## Exercise prompt
Give back every line of the data, word for word.

#####

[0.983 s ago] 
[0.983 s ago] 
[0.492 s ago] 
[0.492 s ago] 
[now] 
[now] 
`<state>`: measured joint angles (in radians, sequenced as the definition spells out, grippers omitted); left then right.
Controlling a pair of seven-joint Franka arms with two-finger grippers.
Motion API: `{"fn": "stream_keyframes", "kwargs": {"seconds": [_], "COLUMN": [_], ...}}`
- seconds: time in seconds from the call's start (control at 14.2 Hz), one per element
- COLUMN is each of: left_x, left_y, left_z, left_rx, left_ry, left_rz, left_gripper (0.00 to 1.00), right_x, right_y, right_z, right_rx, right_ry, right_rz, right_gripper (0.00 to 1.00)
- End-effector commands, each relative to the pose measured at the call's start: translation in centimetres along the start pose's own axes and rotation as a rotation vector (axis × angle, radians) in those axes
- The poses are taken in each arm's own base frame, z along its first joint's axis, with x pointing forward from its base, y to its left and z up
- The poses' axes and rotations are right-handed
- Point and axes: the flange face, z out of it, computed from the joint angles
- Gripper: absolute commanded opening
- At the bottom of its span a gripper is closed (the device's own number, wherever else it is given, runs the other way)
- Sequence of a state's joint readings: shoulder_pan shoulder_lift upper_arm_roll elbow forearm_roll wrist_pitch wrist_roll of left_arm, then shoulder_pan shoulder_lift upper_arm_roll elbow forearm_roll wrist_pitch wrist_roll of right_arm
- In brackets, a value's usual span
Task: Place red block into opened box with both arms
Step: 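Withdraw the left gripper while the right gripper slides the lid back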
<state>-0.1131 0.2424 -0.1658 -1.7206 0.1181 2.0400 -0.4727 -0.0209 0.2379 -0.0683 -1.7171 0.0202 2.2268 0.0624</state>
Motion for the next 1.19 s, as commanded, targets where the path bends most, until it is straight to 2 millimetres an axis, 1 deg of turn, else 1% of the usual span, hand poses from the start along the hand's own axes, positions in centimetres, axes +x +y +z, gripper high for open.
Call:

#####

## Answer below
[0.983 s ago] 
[0.983 s ago] 
[0.492 s ago] 
[0.492 s ago] 
[now] 
[now] 
`<state>`: measured joint angles (in radians, sequenced as the definition spells out, grippers omitted); left then right.
Controlling a pair of seven-joint Franka arms with two-finger grippers.
Motion API: `{"fn": "stream_keyframes", "kwargs": {"seconds": [_], "COLUMN": [_], ...}}`
- seconds: time in seconds from the call's start (control at 14.2 Hz), one per element
- COLUMN is each of: left_x, left_y, left_z, left_rx, left_ry, left_rz, left_gripper (0.00 to 1.00), right_x, right_y, right_z, right_rx, right_ry, right_rz, right_gripper (0.00 to 1.00)
- End-effector commands, each relative to the pose measured at the call's start: translation in centimetres along the start pose's own axes and rotation as a rotation vector (axis × angle, radians) in those axes
- The poses are taken in each arm's own base frame, z along its first joint's axis, with x pointing forward from its base, y to its left and z up
- The poses' axes and rotations are right-handed
- Point and axes: the flange face, z out of it, computed from the joint angles
- Gripper: absolute commanded opening
- At the bottom of its span a gripper is closed (the device's own number, wherever else it is given, runs the other way)
- Sequence of a state's joint readings: shoulder_pan shoulder_lift upper_arm_roll elbow forearm_roll wrist_pitch wrist_roll of left_arm, then shoulder_pan shoulder_lift upper_arm_roll elbow forearm_roll wrist_pitch wrist_roll of right_arm
- In brackets, a value's usual span
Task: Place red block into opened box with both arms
Step: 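Withdraw the left gripper while the right gripper slides the lid back
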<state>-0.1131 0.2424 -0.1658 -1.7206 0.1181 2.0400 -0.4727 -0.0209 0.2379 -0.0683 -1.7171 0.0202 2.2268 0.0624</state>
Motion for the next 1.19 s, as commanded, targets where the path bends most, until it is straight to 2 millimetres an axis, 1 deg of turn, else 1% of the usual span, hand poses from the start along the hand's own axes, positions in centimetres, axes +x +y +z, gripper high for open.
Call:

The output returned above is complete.